- **PROBLEM TO WORK ON**
Your answer should hold the data exactly as given, minus any picture.

- **INPUT DATA**
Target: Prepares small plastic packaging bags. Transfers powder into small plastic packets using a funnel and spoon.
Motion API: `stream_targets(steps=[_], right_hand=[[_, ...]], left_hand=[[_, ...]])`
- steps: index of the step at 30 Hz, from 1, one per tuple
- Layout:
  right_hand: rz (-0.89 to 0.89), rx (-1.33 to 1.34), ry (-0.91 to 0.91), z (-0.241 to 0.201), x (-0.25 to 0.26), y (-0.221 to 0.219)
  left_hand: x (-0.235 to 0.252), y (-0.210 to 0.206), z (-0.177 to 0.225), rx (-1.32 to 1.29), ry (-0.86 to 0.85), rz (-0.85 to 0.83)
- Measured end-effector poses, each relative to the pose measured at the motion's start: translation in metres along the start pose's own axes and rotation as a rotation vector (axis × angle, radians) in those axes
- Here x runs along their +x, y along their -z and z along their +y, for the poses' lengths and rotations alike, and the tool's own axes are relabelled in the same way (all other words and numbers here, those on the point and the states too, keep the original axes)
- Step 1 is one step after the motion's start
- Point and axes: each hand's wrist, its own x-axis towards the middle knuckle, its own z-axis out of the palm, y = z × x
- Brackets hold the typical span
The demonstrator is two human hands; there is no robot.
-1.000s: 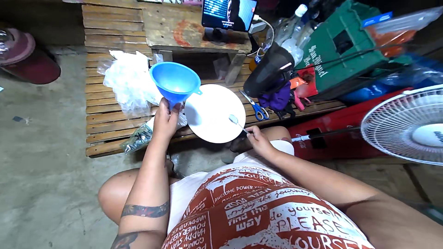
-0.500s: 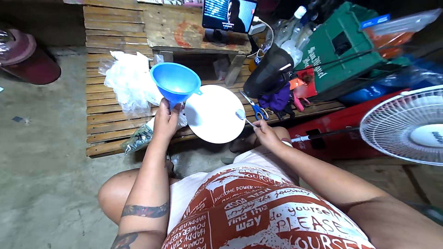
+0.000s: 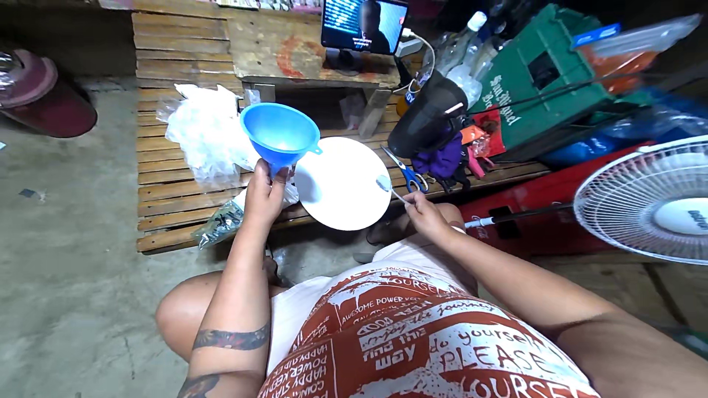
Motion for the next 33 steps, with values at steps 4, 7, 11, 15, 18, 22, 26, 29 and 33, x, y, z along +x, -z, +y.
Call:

- **REPLY**
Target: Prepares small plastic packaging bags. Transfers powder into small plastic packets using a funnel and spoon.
Motion API: `stream_targets(steps=[_], right_hand=[[_, ...]], left_hand=[[_, ...]])`
- steps: index of the step at 30 Hz, from 1, one per tuple
- Layout:
  right_hand: rz (-0.89 to 0.89), rx (-1.33 to 1.34), ry (-0.91 to 0.91), z (-0.241 to 0.201), x (-0.25 to 0.26), y (-0.221 to 0.219)
  left_hand: x (-0.235 to 0.252), y (-0.210 to 0.206), z (-0.177 to 0.225), rx (-1.32 to 1.29), ry (-0.86 to 0.85), rz (-0.85 to 0.83)
- Measured end-effector poses, each relative to the pose measured at the motion's start: translation in metres along the start pose's own axes and rotation as a rotation vector (axis × angle, radians) in those axes
- Here x runs along their +x, y along their -z and z along their +y, for the poses' lengths and rotations alike, and the tool's own axes are relabelled in the same way (all other words and numbers here, those on the point and the states too, keep the original axes)
- Step 1 is one step after the motion's start
- Point and axes: each hand's wrist, its own x-axis towards the middle knuckle, its own z-axis out of the palm, y = z × x
- Brackets hold the typical span
The demonstrator is two human hands; there is no robot.
-1.000s: 
-0.500s: 
+0.000s: 
Motion for the next 33 steps, with values at steps 4, 7, 11, 15, 18, 22, 26, 29 and 33, x, y, z along +x, -z, +y.
Call:

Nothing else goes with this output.